For instance, I watch the The L Word (original series) now, knowing how difficult it must have been for trans people to see Max (Daniela Sea) treated so poorly all from the lesbian perspective, while also rejoicing in seeing any part of their lived experience represented. At the time, Max was the only trans character as a regular on a mainstream TV show anywhere. Even Queer as Folk, which I loved for all it’s groundbreaking treatment of gay men, was generally not kind to the trans community.
In the documentary it’s acknowledged that the negative response has included this idea that transgender women are attempting to appropriate the spaces and experiences of women, and that this is harmful to “real” women struggling with the abuse and trauma they’ve gotten from men.
I reject this (yeah I’m looking at you JK Rowling) - not the trauma women face which is so obviously real, but that trans women in women’s spaces somehow harms women. This is not like white people putting on blackface or appropriating the cultures of people of colour.
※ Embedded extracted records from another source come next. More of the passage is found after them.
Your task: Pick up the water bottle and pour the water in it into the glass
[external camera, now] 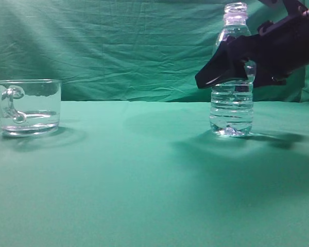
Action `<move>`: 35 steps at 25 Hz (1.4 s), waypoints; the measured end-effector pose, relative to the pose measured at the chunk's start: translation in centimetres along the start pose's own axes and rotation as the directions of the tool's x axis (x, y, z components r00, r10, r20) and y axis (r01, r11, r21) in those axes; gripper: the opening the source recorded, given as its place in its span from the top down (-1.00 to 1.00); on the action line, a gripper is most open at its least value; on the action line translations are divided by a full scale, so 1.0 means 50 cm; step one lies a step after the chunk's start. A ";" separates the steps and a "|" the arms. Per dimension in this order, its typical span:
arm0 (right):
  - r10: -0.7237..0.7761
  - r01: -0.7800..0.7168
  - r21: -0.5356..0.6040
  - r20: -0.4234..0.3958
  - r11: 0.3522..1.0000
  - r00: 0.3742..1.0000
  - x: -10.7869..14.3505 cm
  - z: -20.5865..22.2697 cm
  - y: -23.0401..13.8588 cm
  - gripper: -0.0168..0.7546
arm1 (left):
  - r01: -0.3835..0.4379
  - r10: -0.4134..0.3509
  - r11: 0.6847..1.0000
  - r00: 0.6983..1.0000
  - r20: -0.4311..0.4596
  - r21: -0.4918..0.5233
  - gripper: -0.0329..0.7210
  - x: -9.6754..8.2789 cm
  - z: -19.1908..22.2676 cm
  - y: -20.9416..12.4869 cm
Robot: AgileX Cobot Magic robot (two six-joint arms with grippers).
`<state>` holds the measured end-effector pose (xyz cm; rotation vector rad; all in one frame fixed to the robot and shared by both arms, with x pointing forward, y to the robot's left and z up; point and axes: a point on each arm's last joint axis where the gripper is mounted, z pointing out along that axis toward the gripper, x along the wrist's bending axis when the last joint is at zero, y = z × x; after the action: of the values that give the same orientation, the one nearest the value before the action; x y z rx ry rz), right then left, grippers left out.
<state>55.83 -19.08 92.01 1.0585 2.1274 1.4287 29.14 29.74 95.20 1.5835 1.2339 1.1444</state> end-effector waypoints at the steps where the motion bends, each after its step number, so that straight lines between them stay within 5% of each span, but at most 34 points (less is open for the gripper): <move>1: 0.005 -0.005 -0.006 0.005 1.000 1.000 0.000 -0.004 0.006 -0.68 | 0.000 0.000 1.000 1.000 0.000 0.000 0.91 0.000 0.000 0.000; 19: -0.066 0.075 -0.200 0.052 0.977 0.996 0.049 -0.136 0.166 -0.68 | 0.000 0.000 1.000 1.000 0.000 0.000 0.91 0.000 0.000 0.000; 23: -0.061 0.079 -0.210 0.090 0.974 0.994 0.065 -0.186 0.197 -0.13 | 0.000 0.000 1.000 1.000 0.000 0.000 0.91 0.000 0.000 0.000; 28: -0.103 0.120 -0.246 0.083 0.962 0.991 0.106 -0.264 0.236 0.80 | 0.000 0.000 1.000 1.000 0.000 0.000 0.91 0.000 0.000 0.000; 30: -0.120 0.137 -0.275 0.077 0.952 0.990 0.127 -0.301 0.251 0.96 | 0.000 0.000 1.000 1.000 0.000 0.000 0.91 0.000 0.000 0.000; 35: -0.127 0.142 -0.369 0.063 0.919 0.990 0.179 -0.393 0.279 0.96 | 0.000 0.000 1.000 1.000 0.000 0.000 0.91 0.000 0.000 0.000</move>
<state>42.38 -21.79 113.75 0.7714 1.7645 1.6442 29.14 29.74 95.20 1.5835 1.2339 1.1444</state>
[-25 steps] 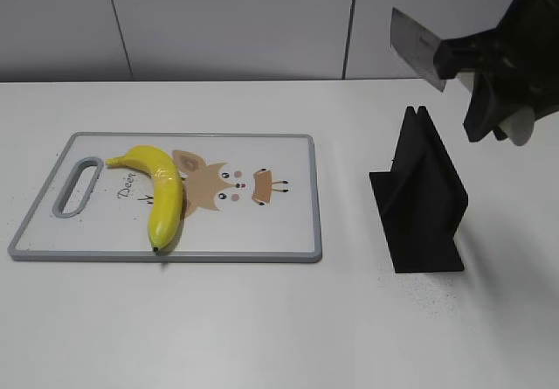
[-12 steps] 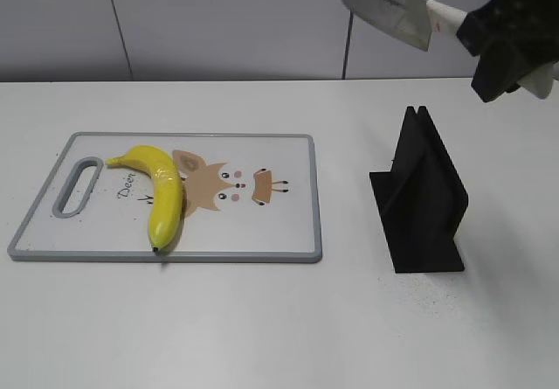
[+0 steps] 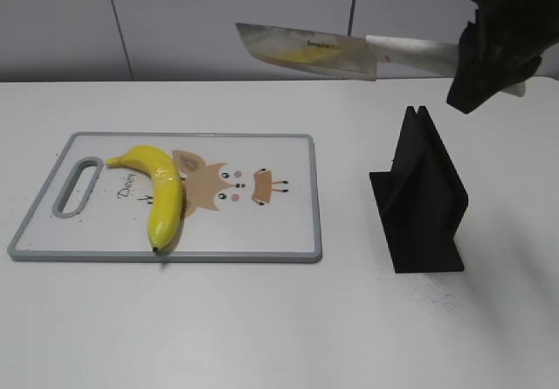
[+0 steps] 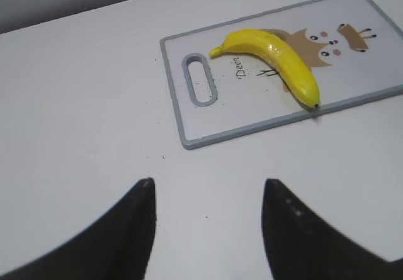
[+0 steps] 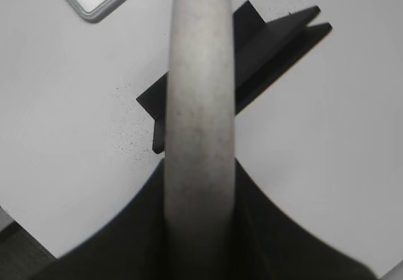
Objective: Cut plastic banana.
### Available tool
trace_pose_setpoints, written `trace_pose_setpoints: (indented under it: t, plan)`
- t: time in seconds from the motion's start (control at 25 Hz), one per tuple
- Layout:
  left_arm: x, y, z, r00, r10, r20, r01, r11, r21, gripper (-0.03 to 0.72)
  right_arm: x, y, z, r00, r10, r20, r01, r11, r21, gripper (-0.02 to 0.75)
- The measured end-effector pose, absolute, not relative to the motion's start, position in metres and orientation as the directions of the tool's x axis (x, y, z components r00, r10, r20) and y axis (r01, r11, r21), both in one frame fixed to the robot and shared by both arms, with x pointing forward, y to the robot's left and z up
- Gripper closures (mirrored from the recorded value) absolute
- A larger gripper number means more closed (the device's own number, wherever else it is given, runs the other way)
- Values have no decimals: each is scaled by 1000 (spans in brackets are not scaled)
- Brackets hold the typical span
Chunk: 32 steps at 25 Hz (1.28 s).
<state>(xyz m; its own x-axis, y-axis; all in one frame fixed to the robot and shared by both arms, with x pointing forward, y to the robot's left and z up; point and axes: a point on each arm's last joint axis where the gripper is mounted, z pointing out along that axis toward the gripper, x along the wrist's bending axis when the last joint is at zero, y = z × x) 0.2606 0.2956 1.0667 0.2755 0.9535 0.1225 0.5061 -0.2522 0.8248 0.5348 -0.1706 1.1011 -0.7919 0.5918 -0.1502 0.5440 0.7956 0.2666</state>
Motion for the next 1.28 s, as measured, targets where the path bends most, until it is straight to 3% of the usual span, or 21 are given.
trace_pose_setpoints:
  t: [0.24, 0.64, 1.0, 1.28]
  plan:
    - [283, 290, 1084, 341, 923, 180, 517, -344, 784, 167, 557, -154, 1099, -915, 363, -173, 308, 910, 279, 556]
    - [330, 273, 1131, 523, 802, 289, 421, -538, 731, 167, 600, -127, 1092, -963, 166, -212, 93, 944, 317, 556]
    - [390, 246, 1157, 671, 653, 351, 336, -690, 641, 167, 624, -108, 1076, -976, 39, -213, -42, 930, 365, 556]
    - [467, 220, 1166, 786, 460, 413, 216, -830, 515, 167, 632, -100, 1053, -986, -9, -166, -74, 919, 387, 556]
Trans women ARE women, they don’t want to displace or harm women, they are trying to find places for their true selves. Plus they live under the same ridiculous standards of beauty and suffer the patriarchy as all women do, with the added bonus of trans otherness.
So many thoughts, so many feelings. So many things that were said that are so simple and complex at the same time that it blew my damn mind. So many hours of unpacking this that I’ve had to watch it again and again to take it all in.
I’m back to my original statement. This film changed my life. I don’t want to go back to the way I was before. Disclosure is vital viewing, not just for queer people, but for the population at large.